Many people need to work with attorneys to accomplish a goal that they have. It might be writing a demand letter, filing for divorce, or suing someone for something that they did wrong against you. Attorneys are bright and educated men and women who can help you find a resolution, but that doesn't mean that working with attorneys is always as you expect. Here are some things you need to know about working with a lawyer.

1.  Emotion Doesn't Matter—Only The Facts Do

When you first meet with an attorney, you might want to share personal information with them about your situation. If you are getting divorced, you might feel the need to justify your actions, talk about past pain with your spouse, and so forth. Most likely, the lawyer is going to advise you to only tell them the facts. Although the pain that you feel about the situation is very real, it is not important when it comes to the law. The law is unfeeling and cares only about what it can prove. Thus, even though your lawyer may feel bad about your situation and sympathize with your pain, they cannot do anything for that pain; they can only deal with the facts. Thus, if you need to vent, talk to a friend or a therapist, and save the facts for your attorney.

2. An Attorney Cannot Guarantee An Outcome

One of the biggest frustrations for an attorney is the fact that although they do their best, they cannot guarantee an outcome for any case. They might even feel like you should have won, but once you take something to court, it is out of their hands. They present the information in the best way possible, and then it is up to the judge or the jury to decide what happens.
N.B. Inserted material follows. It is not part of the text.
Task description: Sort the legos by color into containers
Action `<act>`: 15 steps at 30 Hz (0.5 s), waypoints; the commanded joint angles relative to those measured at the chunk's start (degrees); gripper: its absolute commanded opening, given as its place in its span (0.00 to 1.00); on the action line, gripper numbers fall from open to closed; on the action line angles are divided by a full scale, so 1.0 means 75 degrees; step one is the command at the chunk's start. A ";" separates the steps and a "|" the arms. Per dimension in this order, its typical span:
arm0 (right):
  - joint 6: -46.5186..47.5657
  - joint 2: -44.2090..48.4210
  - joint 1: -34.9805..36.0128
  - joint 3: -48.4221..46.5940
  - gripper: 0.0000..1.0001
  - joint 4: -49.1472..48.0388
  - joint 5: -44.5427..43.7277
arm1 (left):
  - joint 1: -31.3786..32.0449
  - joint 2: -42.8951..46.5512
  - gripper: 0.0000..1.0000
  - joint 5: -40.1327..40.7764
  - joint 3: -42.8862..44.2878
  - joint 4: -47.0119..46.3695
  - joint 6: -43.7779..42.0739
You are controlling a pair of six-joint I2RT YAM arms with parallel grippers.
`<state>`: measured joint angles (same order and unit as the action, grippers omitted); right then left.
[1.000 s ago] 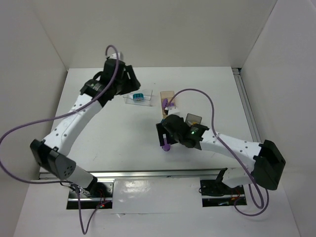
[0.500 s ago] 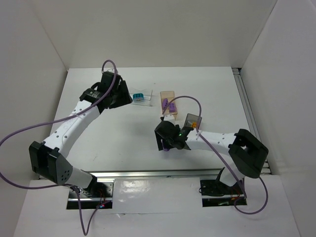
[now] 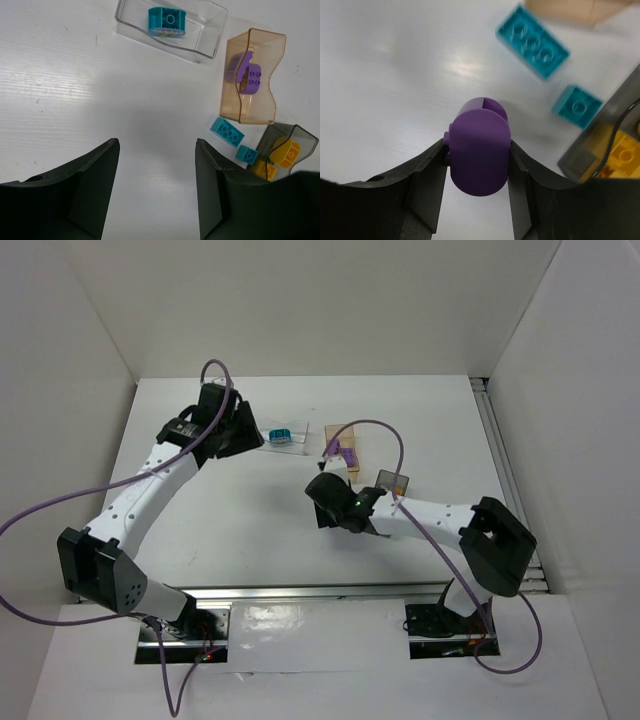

Even in mediation, it is up to you and the other side to find a solution. Your attorney will simply help to put you in a better position to negotiate. Thus, when you meet with the attorney, they cannot guarantee an outcome, and they still will require payment, even if you don't like the outcome. This is unless the case was taken on by contingency, like in a person injury lawsuit. But in a divorce, estate plan, business transaction and so forth, you will be required to pay for their time, even if it doesn't go in your favor.